Leur maison en est pleine et la nuit et le jour ;

Mais l’église est déserte, elle est abandonnée,
Une heure qu’on y passe y paroît une année.

On y vient quelquefois, le soir ou le matin,
Pour voir, pour être vû, pour couper son chemin,
Pour entendre un sermon qu’un grand abbé prépare,
Mais pour Jésus-Christ même, oh ! que la chose est rare !

Voyez l’abbé poli, voyez le libertin
Entrer en nos saints lieux avec un air hautain,
En riant, en courant peut-être après la bête,
Et même quelquefois sans découvrir sa tête.

Proche du bénitier il se découvre enfin,
Il prend de l’eau bénite avec un grand dédain,
D’une croix estropiée il signe sa poitrine,
Ou plutôt à la mode, il se joue, il badine.

Un seul genouil en terre, ou comme un chien couchant
Il recherche des yeux l’objet de son penchant.
Il cause, il se promène, il sourit, il salüe ;
Il n’en feroit pas plus s’il étoit dans la rue.

Souvent il n’y vient pas pour adorer Jésus,
Mais pour y révérer la déesse Vénus ;
Ses regards, ses soupirs, ses gestes, sa posture,
Y sont sacrifiez à quelque créature.

Malheur ! jusqu’en l’église il râpe le tabac,
Il en donne, il en prend et ab hoc et ab hac,
Et cela, sans scrupule, aveuglement étrange !…

Ce n’est pas tout ; à côté de cet élégant, le saint prêtre nous peint une coquette :

Une femme éventée, enflée en son brocard,
Sur ses souliers mignons, la tête à triple étage…

Ses gants, son éventail, son chien, ses ornemens,
Souvent son Adonis, y sont ses passe tems.

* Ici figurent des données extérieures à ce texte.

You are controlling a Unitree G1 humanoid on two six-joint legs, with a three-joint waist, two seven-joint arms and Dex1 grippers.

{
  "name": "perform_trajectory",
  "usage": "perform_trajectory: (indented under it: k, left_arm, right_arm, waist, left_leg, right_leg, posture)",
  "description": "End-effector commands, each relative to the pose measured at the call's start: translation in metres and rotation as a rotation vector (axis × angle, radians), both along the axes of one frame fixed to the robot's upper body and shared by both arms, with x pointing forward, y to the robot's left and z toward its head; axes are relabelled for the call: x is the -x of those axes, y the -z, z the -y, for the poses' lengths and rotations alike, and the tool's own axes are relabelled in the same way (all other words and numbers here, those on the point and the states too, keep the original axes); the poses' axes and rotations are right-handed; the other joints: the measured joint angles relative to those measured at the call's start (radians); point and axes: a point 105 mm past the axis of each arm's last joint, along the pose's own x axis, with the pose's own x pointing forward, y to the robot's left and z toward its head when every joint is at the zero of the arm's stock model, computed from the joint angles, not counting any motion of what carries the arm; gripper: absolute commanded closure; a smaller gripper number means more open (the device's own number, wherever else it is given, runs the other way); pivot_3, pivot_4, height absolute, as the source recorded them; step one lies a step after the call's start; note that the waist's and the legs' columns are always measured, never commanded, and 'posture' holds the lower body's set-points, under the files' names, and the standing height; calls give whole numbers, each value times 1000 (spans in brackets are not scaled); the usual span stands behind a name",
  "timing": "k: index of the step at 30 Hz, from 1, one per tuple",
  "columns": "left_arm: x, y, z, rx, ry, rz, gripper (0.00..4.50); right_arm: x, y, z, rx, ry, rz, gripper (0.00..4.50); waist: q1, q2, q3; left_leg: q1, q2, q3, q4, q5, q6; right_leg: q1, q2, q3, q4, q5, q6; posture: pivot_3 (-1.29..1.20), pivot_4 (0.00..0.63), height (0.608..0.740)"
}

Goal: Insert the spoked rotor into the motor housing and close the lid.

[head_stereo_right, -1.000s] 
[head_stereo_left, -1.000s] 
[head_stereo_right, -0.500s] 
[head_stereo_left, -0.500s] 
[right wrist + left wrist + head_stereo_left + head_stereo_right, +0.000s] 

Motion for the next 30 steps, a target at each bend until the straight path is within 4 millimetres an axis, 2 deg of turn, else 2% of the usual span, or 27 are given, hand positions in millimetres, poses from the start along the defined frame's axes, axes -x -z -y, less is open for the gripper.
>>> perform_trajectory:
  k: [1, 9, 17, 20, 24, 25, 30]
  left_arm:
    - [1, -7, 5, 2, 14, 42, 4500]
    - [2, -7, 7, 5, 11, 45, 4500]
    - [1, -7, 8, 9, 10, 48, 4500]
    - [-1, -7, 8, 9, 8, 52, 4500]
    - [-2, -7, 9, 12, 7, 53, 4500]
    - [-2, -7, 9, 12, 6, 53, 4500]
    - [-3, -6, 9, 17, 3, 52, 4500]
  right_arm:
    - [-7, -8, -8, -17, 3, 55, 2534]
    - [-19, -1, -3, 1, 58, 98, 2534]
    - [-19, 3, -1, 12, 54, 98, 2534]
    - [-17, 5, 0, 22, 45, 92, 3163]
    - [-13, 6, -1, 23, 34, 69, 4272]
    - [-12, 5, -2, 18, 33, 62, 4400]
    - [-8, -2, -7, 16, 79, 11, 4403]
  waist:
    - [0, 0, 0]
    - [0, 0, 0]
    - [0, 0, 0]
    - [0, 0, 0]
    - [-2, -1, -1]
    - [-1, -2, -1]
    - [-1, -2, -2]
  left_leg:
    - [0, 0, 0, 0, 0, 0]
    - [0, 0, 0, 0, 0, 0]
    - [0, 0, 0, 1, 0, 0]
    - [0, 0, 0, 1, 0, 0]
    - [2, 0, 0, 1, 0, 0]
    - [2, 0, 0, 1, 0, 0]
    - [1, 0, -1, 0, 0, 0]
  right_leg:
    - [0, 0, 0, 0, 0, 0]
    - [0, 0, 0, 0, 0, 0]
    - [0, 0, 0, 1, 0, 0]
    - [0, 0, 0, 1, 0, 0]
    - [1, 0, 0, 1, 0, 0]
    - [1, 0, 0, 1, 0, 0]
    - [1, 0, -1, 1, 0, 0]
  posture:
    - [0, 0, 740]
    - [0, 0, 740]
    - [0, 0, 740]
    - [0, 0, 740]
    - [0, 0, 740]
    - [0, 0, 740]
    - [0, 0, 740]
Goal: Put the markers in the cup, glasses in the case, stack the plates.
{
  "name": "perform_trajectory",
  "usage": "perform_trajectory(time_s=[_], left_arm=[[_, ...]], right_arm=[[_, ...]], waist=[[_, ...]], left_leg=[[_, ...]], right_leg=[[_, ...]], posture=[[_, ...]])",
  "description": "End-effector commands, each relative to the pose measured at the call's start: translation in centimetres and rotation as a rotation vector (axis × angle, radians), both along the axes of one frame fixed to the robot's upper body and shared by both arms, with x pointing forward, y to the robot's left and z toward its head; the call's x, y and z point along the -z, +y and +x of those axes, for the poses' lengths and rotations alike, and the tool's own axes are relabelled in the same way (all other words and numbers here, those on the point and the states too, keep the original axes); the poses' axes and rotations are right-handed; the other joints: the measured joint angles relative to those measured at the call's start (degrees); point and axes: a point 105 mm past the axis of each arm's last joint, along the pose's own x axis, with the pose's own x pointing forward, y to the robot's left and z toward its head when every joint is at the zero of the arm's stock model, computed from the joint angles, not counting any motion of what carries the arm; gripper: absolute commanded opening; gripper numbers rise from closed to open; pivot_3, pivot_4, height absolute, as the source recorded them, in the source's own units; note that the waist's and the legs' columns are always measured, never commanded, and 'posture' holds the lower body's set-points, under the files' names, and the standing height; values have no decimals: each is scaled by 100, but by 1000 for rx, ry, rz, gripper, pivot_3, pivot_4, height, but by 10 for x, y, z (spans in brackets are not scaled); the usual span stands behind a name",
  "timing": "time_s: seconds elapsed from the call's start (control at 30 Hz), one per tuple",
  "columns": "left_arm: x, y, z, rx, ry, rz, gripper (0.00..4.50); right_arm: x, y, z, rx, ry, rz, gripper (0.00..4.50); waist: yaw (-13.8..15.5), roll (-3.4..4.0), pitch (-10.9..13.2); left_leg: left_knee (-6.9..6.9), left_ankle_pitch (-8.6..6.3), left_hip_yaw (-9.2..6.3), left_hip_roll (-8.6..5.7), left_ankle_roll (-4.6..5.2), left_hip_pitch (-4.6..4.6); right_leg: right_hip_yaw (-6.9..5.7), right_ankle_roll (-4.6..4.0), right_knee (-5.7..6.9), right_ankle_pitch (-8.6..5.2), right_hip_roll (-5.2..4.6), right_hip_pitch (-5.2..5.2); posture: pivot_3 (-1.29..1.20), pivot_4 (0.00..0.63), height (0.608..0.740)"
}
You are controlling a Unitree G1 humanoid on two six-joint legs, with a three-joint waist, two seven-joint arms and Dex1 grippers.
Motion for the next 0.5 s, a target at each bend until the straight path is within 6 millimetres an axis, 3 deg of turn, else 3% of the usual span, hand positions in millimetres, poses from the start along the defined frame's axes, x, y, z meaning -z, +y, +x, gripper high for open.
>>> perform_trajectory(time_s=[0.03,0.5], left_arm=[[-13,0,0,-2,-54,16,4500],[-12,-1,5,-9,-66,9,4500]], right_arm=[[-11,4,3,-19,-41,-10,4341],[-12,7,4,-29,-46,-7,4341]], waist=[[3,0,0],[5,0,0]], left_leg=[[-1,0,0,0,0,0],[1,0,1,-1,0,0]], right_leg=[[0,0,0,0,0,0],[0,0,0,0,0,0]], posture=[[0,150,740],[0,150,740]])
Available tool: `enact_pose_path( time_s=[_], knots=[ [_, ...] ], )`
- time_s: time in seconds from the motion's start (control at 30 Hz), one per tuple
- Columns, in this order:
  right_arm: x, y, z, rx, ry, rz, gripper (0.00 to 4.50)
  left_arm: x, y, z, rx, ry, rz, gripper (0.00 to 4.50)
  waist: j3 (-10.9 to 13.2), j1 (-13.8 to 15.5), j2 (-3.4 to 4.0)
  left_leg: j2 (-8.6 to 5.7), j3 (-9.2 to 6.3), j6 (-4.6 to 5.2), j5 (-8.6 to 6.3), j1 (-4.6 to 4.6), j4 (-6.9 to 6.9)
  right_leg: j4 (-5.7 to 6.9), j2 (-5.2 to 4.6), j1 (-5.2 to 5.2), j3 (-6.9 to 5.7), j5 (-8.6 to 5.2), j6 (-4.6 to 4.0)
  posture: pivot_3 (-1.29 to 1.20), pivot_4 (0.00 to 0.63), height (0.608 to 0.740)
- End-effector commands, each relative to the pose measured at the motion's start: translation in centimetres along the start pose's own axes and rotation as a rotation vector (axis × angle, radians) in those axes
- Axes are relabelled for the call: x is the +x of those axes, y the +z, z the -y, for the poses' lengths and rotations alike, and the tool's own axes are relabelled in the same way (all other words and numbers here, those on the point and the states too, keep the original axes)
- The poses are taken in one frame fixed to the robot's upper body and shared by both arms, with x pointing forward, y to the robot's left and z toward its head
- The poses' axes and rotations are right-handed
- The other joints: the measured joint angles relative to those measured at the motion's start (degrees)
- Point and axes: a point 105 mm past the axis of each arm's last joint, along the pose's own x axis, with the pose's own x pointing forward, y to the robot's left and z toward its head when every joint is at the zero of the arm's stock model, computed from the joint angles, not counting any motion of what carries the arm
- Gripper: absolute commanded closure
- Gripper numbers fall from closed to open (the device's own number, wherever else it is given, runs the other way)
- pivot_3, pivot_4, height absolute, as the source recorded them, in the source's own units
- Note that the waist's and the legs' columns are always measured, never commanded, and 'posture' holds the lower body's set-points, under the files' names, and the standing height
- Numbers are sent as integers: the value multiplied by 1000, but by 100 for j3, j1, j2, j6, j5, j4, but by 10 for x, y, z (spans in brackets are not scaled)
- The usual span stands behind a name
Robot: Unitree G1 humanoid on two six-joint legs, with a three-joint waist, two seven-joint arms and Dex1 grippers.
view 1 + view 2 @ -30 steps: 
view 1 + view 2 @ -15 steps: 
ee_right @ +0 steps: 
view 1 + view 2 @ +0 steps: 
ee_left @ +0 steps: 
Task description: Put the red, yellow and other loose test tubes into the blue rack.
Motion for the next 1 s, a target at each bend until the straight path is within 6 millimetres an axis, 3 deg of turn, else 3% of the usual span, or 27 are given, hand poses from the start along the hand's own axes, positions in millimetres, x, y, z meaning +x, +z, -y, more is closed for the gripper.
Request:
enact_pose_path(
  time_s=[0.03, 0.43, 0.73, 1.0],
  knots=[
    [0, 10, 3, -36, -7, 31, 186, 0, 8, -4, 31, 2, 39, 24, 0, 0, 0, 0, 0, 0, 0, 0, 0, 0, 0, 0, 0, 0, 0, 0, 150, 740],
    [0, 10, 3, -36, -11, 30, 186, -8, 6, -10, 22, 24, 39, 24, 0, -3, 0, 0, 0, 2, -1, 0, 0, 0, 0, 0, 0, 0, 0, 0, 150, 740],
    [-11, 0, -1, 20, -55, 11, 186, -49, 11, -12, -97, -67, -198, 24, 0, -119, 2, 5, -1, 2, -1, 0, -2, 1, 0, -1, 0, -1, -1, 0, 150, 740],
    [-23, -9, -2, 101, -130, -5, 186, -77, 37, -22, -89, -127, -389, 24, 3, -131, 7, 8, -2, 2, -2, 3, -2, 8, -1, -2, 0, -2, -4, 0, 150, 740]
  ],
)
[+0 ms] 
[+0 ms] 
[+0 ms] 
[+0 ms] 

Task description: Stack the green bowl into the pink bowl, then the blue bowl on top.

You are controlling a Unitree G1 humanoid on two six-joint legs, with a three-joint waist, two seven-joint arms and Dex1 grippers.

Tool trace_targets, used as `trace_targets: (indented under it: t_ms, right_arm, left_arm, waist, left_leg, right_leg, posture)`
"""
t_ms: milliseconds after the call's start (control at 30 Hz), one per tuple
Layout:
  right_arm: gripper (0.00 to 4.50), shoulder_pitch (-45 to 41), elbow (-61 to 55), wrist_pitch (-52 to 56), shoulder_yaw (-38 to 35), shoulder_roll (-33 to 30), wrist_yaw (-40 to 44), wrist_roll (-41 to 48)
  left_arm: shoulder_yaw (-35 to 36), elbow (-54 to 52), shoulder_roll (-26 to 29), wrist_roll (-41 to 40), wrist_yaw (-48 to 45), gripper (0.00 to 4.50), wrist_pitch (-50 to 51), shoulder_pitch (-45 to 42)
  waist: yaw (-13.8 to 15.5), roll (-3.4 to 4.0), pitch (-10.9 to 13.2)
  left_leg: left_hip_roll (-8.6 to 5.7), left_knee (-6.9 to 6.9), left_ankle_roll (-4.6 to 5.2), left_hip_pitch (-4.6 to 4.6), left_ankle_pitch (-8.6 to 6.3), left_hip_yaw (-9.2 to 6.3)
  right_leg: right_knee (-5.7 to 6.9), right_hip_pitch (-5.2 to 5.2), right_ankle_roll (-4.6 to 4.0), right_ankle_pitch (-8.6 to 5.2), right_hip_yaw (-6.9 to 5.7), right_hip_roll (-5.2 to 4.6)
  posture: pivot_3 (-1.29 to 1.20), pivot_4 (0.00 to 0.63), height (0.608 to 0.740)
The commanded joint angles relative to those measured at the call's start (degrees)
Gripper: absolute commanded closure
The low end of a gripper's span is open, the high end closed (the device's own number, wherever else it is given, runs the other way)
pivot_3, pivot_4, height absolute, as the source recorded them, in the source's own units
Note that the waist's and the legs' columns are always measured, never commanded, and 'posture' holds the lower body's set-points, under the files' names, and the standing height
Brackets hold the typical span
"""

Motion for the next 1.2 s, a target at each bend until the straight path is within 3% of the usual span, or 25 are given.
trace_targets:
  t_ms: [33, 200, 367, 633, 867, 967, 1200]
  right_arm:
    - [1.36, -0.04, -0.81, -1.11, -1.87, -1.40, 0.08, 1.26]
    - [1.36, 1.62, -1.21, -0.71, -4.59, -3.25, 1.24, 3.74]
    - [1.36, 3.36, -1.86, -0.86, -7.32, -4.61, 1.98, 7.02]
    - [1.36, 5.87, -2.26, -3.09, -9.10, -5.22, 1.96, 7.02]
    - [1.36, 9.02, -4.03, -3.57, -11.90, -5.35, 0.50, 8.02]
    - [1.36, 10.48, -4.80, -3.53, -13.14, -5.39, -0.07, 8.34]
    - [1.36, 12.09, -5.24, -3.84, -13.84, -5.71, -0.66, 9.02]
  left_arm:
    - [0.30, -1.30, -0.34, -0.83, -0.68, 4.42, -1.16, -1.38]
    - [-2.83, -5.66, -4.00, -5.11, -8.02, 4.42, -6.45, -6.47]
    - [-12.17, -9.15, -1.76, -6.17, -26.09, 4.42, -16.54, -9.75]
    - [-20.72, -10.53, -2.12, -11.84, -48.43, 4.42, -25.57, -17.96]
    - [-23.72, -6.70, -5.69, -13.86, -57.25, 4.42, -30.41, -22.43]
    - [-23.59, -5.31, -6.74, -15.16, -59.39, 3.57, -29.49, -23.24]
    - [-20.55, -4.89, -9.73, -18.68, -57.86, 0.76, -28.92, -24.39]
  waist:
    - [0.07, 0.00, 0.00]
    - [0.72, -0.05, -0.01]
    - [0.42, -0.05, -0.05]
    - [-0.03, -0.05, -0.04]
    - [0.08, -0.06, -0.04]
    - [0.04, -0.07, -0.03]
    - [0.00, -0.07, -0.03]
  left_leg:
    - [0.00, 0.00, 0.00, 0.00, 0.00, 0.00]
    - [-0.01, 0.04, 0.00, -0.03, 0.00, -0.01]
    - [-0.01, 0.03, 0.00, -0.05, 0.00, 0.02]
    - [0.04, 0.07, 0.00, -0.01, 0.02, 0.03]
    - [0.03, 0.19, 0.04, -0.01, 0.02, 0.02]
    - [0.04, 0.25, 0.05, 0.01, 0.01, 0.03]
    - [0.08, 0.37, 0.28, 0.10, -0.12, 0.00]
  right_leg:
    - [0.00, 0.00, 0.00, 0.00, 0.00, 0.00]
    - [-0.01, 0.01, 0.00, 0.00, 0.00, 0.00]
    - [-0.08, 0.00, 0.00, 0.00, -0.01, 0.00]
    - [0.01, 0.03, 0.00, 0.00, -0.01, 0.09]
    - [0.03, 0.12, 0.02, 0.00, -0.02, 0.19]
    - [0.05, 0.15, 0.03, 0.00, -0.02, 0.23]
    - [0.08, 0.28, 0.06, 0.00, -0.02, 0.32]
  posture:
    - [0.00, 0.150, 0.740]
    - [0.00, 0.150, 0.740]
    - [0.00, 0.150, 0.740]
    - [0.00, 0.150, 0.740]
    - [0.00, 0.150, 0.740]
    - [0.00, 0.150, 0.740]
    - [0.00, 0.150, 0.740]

En lisant ces vers si nerveux et que l’on sent si vrais, on se répète des passages de nos grands moralistes mondains ; tel portrait de La Bruyère, celui d’Iphis, par exemple, « qui voit à l’église un soulier d’une nouvelle mode, » revient en mémoire, et, tout en s’étonnant que le Père de Montfort ait réservé pour ce sujet la meilleure expression de son talent, on se prend presque à regretter qu’il n’ait pas donné plus souvent carrière au satirique qui était en lui[2].

Olivier de Gourcuff.
  1. Mélanges historiques, littéraires, bibliographiques, publiés par la Société des Bibliophiles Bretons, tome ii, p. 147-161.
  2. Consulter sur le Père Grignion de Montfort le livre si complet de M. l’abbé Pauvert (Vie du P. de Montfort… Poitiers, Oudin, 1876).